Scaling up vs. spreading out

I’ve been thinking of scale lately. Not the musical sort, but the concept of size. One of the common questions asked in education research is “how well does this scale up?” It’s already no small feat to invent a practice or intervention that makes a measurable difference to students on the scale of a classroom or school. It’s another thing entirely to “scale it up” to a district, state, or nation.

But is “scaling up” even a proper goal? This recent article in The New Republic calls into question the wisdom of scaling up successful interventions in the international development arena. The basic argument is that “context matters.” To quote from the article:

The repeated “success, scale, fail” experience of the last 20 years of development practice suggests something super boring: Development projects thrive or tank according to the specific dynamics of the place in which they’re applied. It’s not that you test something in one place, then scale it up to 50. It’s that you test it in one place, then test it in another, then another. No one will ever be invited to explain that in a TED talk.

The scaling up dynamic seems to work reasonably well in some fields of medicine. A drug or vaccine is developed, tested on a small group of volunteers, found effective in a larger scale trial, and eventually comes to market. The drug “scales up” after passing several smaller-scale tests. We don’t feel the need to re-test the efficacy of a polio vaccine in each and every city of the US, for instance.

But medical research and social research are different in key ways. First, the nature of the “treatment” in medicine is often a pill – something that can be standardized, and whose mechanism relies more on chemistry than on behavior or cognition. That is, we know that if you administer a polio vaccine to 100,000 children, some (high) percentage will develop immunity to polio. It’s basic immunology. Sure, there will be outliers for whom it doesn’t work, and we need to have backup plans for those few.

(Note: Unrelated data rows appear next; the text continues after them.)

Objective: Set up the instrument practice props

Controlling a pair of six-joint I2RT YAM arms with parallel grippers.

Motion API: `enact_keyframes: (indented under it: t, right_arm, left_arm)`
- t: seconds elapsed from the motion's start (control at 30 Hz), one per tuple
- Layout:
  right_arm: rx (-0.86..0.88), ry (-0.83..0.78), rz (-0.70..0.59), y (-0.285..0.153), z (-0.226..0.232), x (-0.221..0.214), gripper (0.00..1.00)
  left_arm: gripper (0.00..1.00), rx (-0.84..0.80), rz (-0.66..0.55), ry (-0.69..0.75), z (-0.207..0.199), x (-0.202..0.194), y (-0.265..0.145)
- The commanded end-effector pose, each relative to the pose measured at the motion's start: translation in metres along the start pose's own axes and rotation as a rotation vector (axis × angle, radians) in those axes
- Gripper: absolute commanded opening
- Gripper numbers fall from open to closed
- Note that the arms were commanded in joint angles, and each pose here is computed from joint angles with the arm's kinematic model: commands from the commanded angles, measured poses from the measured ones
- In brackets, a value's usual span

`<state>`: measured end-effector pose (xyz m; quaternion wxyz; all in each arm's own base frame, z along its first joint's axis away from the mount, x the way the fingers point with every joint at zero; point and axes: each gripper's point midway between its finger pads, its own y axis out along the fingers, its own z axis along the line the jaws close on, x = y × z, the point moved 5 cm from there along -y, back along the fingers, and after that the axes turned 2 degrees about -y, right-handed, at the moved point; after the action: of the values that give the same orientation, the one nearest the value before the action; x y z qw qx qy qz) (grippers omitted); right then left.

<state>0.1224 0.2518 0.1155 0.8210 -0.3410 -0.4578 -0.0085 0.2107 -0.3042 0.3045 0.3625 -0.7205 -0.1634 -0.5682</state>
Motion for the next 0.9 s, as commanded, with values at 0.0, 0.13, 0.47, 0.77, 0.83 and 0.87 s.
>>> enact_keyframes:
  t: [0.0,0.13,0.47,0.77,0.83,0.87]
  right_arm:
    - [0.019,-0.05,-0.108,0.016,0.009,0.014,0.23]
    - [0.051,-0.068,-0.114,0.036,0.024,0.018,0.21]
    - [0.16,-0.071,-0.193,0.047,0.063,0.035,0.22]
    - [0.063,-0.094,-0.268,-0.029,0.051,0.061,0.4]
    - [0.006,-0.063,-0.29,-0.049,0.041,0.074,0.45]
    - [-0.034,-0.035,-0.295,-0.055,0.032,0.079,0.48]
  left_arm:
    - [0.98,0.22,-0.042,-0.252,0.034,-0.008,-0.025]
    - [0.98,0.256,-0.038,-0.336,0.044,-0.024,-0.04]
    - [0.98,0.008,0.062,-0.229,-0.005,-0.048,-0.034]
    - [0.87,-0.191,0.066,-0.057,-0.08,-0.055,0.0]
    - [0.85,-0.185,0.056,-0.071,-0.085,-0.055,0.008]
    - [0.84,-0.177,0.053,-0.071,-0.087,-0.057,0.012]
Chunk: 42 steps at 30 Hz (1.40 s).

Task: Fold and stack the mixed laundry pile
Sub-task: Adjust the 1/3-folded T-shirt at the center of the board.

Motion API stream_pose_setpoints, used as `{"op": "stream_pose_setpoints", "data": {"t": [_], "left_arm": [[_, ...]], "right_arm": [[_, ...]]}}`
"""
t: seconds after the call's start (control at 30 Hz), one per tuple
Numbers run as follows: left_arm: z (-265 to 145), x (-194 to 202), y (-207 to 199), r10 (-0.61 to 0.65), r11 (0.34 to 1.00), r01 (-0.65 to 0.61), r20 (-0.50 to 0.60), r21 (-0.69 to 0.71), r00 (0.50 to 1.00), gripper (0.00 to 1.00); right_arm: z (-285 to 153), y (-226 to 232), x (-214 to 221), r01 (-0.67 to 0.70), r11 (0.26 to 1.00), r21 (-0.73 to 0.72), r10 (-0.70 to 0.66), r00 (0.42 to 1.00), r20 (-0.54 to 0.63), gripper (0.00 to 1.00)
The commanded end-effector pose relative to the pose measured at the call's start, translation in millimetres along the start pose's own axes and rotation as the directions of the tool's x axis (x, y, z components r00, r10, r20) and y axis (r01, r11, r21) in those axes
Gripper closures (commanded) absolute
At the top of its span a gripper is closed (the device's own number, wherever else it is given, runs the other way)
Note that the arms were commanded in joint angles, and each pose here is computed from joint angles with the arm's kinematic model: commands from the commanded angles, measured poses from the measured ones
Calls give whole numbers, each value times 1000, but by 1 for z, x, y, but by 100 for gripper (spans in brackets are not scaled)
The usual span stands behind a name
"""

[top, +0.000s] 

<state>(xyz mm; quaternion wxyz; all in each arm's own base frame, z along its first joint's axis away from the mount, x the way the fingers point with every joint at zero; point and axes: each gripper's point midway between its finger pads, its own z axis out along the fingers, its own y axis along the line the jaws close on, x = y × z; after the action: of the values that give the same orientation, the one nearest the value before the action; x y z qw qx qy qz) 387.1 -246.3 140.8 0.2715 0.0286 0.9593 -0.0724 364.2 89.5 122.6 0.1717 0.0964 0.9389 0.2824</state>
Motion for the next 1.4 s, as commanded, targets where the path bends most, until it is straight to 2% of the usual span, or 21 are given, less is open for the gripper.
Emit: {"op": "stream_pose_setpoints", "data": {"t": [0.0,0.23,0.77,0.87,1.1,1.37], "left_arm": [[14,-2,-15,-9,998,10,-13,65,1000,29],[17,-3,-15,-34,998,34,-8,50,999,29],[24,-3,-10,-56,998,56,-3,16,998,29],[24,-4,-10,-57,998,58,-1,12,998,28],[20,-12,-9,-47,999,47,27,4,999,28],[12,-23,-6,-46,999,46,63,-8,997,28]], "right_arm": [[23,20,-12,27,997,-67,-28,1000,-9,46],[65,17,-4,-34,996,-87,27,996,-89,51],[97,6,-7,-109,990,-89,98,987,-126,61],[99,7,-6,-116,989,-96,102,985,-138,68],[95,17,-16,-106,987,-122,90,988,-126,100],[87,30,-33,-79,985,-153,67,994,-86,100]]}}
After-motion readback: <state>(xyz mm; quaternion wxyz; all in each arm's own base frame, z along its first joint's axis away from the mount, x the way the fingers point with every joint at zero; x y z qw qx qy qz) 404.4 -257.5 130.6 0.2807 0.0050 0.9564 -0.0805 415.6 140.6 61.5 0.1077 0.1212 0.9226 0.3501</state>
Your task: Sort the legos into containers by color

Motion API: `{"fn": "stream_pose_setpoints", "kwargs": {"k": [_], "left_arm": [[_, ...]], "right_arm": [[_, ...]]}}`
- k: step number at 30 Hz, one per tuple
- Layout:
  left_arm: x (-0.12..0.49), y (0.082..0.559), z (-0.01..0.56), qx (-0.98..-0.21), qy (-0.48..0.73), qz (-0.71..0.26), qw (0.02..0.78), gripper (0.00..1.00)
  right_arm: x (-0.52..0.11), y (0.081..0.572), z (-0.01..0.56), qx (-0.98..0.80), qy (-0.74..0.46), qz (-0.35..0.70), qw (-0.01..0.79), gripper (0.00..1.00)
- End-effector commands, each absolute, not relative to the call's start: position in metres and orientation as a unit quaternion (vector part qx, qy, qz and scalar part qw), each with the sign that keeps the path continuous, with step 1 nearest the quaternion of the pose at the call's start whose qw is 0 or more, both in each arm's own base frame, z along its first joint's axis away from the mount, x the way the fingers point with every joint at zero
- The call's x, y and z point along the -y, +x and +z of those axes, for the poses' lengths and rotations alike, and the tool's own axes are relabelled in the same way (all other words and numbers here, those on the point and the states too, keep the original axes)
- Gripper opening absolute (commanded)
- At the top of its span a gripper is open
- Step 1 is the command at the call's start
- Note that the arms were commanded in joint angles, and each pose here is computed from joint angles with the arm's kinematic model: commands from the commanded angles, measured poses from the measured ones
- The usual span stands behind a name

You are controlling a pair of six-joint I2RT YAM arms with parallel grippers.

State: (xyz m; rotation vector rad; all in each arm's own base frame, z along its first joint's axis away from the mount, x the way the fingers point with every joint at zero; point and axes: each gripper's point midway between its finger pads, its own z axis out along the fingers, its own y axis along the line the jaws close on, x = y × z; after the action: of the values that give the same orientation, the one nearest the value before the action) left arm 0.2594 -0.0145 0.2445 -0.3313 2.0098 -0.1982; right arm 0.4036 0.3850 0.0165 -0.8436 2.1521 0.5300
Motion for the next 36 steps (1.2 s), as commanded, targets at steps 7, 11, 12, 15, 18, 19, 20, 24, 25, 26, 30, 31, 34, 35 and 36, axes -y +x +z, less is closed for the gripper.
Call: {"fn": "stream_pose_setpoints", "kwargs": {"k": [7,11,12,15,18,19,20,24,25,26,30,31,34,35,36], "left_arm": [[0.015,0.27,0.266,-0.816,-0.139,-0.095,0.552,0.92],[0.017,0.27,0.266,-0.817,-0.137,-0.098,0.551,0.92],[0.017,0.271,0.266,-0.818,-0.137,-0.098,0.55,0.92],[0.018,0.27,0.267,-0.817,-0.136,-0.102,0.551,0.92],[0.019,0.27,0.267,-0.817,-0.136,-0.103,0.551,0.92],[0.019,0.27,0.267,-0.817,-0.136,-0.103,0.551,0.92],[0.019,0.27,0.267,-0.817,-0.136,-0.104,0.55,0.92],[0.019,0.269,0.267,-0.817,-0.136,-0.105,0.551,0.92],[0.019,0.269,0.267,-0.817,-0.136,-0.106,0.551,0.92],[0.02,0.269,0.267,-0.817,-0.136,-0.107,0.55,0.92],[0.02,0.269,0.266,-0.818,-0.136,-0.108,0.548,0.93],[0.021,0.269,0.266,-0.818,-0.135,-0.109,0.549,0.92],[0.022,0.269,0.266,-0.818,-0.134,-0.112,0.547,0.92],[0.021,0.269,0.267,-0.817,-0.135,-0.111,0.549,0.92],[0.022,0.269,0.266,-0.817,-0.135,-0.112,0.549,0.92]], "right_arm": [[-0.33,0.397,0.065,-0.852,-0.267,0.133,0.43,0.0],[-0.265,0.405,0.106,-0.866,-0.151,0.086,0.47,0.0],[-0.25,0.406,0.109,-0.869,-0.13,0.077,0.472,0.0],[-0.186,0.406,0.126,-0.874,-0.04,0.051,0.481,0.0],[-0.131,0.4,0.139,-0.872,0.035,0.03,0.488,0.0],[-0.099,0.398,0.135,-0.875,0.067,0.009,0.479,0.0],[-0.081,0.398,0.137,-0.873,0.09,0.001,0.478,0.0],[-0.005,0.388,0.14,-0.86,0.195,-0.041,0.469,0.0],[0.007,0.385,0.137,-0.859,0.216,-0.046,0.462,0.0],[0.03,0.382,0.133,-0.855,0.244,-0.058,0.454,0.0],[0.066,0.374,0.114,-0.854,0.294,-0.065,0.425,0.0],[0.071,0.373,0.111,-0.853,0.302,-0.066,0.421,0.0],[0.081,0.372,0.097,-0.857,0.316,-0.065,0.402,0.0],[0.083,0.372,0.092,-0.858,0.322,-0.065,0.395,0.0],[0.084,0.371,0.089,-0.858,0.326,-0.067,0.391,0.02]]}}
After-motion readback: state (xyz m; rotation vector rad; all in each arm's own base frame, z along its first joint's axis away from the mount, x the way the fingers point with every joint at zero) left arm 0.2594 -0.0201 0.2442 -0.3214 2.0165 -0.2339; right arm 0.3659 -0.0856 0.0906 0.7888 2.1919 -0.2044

But the New Republic article cites a similar medical-like intervention – de-worming children. After implementing a de-worming program in Kenya, the researcher found:

The deworming pills made the kids noticeably better off. Absence rates fell by 25 percent, the kids got taller, even their friends and families got healthier. By interrupting the chain of infection, the treatments had reduced worm infections in entire villages. Even more striking, when they tested the same kids nearly a decade later, they had more education and earned higher salaries. The female participants were less likely to be employed in domestic services.

So of course one would want to scale up that intervention. It’s a pill, after all. Completely standardized and easy to administer. Why not de-worm an entire nation? Well, they tried that program within several states of India, and the results were… unclear. I strongly suggest you read the full article for the nuances, but here’s the author’s punch line for this part of the argument:

In 2000, the British Medical Journal (BMJ) published a literature review of 30 randomized control trials of deworming projects in 17 countries. While some of them showed modest gains in weight and height, none of them showed any effect on school attendance or cognitive performance. After criticism of the review by the World Bank and others, the BMJ ran it again in 2009 with stricter inclusion criteria. But the results didn’t change. Another review, in 2012, found the same thing: “We do not know if these programmes have an effect on weight, height, school attendance, or school performance.”

The underlying point is this: many many things contribute to children’s health, school attendance, and intellectual development. Carrying parasites is one of many problems they face. Not that eradicating worms is not by itself an unquestioned “good thing,” but it may not (re)produce the outcomes one was expecting. And, like it or not, lots of “good things” have to get rated against one another when resources are limited.

So if something as controlled and unproblematic as giving a pill can have radically different results in different social settings, how in the world do we contemplate scaling up a much less standardized intervention like giving every child a laptop? Changing a textbook for an entire state? (I note in passing that textbooks are not like pills – teachers pick and choose which aspects of a book to use and which to ignore). Much of the Big Money in education research is looking for magic interventions that are scalable. As one who works in the trenches of evaluation, I can tell you just how hard it is to tease apart why some things work in some situations and not others.

Thus far I’m convincing myself that we should be conservative with our scaling up desires. Local context matters. Now let’s ask the question: when can one make a case for universal policy? I suspect this is a no-brainer for Policy 101 students, but my last policy analysis class was taught by an active alcoholic while I was in the throws of an undergraduate depression.

We have a national civil rights policy – rooted in education policy – that prohibits de jure discrimination by race. (Whether de facto discrimination is addressed appears to depend on the priorities of a given administration). But we don’t permit “local control” or “local choice” with matters of racial discrimination, nor should we. I can think of other nasty actions we try to outright prohibit on a large scale: corporal punishment and gender discrimination come to mind.

So where does local control run the risk that the locals will “get it wrong?” Where does a one-size-fits-all policy run the risk of having no effect or worse causing harm to a significant segment of the population? In particular I’m thinking of the Common Core standards movement, an attempt to bring unity to academic standards across the states (and, as a consequence, make it much easier and cheaper to have a single national achievement test). What “problem” does Common Core purport to solve? and is it as likely as not to cause problems if local variation is not supported?

I welcome any reader to chime in with a thought.